### WHAT THE EXERCISE ASKS
Only the pictures are to be left out; write out the rest of the data exactly.
━━━ DATA PROVIDED
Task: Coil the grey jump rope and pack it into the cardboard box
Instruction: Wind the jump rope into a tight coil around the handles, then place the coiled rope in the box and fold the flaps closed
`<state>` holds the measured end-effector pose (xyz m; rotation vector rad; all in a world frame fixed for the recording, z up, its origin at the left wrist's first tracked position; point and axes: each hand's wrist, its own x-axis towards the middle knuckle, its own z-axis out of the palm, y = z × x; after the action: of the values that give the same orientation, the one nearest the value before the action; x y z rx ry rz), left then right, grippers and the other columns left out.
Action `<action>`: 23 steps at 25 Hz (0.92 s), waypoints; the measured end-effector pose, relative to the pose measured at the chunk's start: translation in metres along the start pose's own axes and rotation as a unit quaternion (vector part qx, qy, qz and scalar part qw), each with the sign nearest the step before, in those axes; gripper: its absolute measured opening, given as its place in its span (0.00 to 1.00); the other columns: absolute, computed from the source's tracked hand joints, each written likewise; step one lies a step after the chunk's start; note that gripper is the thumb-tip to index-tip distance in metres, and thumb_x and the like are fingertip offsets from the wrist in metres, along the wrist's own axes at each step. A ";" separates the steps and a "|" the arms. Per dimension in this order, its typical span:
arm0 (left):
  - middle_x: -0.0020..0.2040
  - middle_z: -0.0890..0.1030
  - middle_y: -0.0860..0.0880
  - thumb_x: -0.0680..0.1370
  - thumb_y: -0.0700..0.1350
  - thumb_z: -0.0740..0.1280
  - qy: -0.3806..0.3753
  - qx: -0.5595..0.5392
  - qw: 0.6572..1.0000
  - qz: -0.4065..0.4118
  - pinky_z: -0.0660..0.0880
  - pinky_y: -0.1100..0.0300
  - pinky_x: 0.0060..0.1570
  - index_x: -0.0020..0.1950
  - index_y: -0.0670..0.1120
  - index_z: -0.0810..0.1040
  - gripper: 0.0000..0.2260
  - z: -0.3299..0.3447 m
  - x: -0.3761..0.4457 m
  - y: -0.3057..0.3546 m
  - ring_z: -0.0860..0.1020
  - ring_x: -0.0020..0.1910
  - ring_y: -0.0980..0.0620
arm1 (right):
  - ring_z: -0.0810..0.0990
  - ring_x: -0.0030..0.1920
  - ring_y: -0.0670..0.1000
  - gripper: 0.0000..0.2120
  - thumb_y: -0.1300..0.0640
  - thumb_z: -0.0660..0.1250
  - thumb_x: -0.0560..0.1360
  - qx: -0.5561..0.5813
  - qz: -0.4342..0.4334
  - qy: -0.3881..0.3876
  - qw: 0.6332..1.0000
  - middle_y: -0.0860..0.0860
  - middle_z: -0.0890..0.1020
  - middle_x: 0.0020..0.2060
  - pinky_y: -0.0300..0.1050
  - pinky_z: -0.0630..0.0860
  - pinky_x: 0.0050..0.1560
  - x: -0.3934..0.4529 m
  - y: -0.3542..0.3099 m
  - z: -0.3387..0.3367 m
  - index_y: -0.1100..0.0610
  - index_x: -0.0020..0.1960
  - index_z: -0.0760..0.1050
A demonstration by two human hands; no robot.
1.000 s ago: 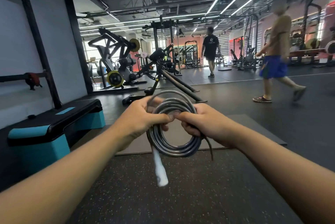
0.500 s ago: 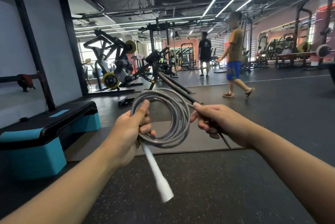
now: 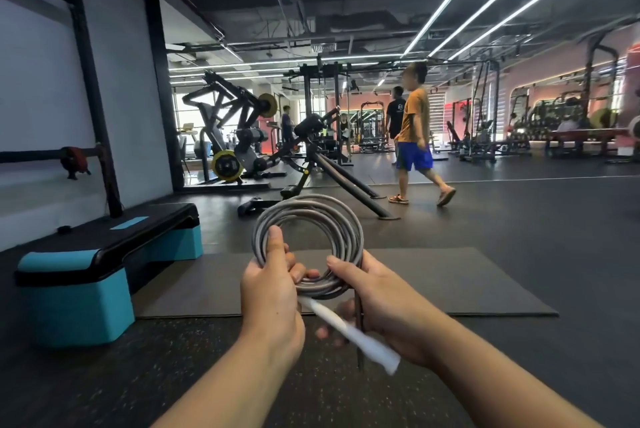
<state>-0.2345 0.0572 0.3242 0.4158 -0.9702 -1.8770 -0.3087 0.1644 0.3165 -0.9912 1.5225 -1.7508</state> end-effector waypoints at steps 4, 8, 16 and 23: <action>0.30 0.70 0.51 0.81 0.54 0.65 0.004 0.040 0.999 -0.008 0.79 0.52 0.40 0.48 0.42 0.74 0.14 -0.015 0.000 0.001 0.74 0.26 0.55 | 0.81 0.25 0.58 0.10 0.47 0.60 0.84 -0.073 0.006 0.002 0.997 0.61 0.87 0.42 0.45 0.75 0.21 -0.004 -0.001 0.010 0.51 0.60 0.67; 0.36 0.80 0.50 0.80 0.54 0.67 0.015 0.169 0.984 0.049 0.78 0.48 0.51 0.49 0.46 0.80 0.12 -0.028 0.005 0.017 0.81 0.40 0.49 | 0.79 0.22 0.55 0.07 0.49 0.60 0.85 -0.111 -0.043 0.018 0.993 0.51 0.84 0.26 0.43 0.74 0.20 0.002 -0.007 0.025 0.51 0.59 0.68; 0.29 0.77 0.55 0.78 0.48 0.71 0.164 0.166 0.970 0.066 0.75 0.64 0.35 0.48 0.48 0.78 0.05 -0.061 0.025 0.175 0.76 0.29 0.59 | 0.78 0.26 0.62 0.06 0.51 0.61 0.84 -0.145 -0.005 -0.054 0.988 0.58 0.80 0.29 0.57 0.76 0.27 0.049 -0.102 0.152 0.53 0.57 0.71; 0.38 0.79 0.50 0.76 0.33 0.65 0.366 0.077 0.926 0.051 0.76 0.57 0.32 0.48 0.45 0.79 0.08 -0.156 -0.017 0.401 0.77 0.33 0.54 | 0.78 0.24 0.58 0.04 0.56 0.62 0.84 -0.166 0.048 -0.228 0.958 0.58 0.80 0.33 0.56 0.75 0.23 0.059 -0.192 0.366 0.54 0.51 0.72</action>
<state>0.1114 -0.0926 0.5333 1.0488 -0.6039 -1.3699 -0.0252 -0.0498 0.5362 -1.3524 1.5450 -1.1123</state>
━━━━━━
### RESULT OF THE EXERCISE
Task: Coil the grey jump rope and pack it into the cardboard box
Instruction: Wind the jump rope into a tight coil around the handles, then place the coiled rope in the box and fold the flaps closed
`<state>` holds the measured end-effector pose (xyz m; rotation vector rad; all in a world frame fixed for the recording, z up, its origin at the left wrist's first tracked position; point and axes: each hand's wrist, its own x-axis towards the middle knuckle, its own z-axis out of the palm, y = z × x; after the action: of the values that give the same orientation, the one nearest the value before the action; x y z rx ry rz), left then right, grippers and the other columns left out.
Action `<action>`: 23 steps at 25 Hz (0.92 s), waypoints; the measured end-effector pose, relative to the pose measured at the chunk's start: translation in metres along the start pose's own axes and rotation as a unit quaternion (vector part qx, qy, qz and scalar part qw), each with the sign nearest the step before, in those axes; gripper: its absolute measured opening, given as its place in its span (0.00 to 1.00); the other columns: absolute, computed from the source's tracked hand joints, each written likewise; step one lies a step after the chunk's start; note that gripper is the thumb-tip to index-tip distance in metres, and thumb_x and the like are fingertip offsets from the wrist in metres, along the wrist's own axes at each step. A ";" separates the steps and a "|" the arms. Per dimension in this order, its typical span:
arm0 (left):
  - middle_x: -0.0020..0.2040
  - middle_z: -0.0890..0.1030
  - middle_y: -0.0860..0.0880
  - thumb_x: -0.0680..0.1370
  - thumb_y: -0.0700..0.1350
  - thumb_z: -0.0740..0.1280
  - qy: -0.3806..0.3753
  - qx: -0.5595..0.5392
  - qw: 0.6572..1.0000
  - qz: -0.4065..0.4118
  - pinky_z: -0.0660..0.0880
  - pinky_y: -0.1100..0.0300
  - pinky_x: 0.0060..0.1570
  - index_x: -0.0020..0.1950
  - index_y: -0.0670..0.1120
  - index_z: -0.0810..0.1040
  - gripper: 0.0000..0.2260
  - z: -0.3299..0.3447 m
  - x: -0.3761..0.4457 m
  - y: -0.3057..0.3546 m
  - ring_z: -0.0860..0.1020
  - ring_x: -0.0020..0.1910
  - ring_y: -0.0980..0.0620
arm1 (right):
  - ring_z: -0.0810..0.0990
  - ring_x: -0.0030..0.1920
  - ring_y: -0.0670..0.1000
  - gripper: 0.0000..0.2120
  - thumb_y: -0.1300..0.0640
  - thumb_z: -0.0660..0.1250
  - thumb_x: -0.0560..0.1360
  - qx: -0.5561..0.5813
  - qz: -0.4342..0.4334
  - qy: -0.3881..0.3876
  - qw: 0.6332..1.0000
  - middle_y: -0.0860..0.0860
  - middle_z: -0.0890..0.1020
  - middle_x: 0.0020..0.2060
  - pinky_y: -0.0300..0.1050
  - pinky_z: -0.0630..0.0860
  - pinky_x: 0.0050..0.1560
  - x: -0.3934..0.4529 m
  - y: -0.3542..0.3099 m
  - z: -0.3387..0.3367 m
  - index_y: -0.1100..0.0610
  - index_x: -0.0020..0.1960
  - index_z: -0.0760..0.1050
A demonstration by two human hands; no robot.
1.000 s ago: 
0.500 s ago: 
now: 
<state>-0.2345 0.0572 0.3242 0.4158 -0.9702 -1.8770 -0.3087 0.1644 0.3165 -0.9912 1.5225 -1.7508</state> end-effector waypoints at steps 4, 8, 16 and 23: <action>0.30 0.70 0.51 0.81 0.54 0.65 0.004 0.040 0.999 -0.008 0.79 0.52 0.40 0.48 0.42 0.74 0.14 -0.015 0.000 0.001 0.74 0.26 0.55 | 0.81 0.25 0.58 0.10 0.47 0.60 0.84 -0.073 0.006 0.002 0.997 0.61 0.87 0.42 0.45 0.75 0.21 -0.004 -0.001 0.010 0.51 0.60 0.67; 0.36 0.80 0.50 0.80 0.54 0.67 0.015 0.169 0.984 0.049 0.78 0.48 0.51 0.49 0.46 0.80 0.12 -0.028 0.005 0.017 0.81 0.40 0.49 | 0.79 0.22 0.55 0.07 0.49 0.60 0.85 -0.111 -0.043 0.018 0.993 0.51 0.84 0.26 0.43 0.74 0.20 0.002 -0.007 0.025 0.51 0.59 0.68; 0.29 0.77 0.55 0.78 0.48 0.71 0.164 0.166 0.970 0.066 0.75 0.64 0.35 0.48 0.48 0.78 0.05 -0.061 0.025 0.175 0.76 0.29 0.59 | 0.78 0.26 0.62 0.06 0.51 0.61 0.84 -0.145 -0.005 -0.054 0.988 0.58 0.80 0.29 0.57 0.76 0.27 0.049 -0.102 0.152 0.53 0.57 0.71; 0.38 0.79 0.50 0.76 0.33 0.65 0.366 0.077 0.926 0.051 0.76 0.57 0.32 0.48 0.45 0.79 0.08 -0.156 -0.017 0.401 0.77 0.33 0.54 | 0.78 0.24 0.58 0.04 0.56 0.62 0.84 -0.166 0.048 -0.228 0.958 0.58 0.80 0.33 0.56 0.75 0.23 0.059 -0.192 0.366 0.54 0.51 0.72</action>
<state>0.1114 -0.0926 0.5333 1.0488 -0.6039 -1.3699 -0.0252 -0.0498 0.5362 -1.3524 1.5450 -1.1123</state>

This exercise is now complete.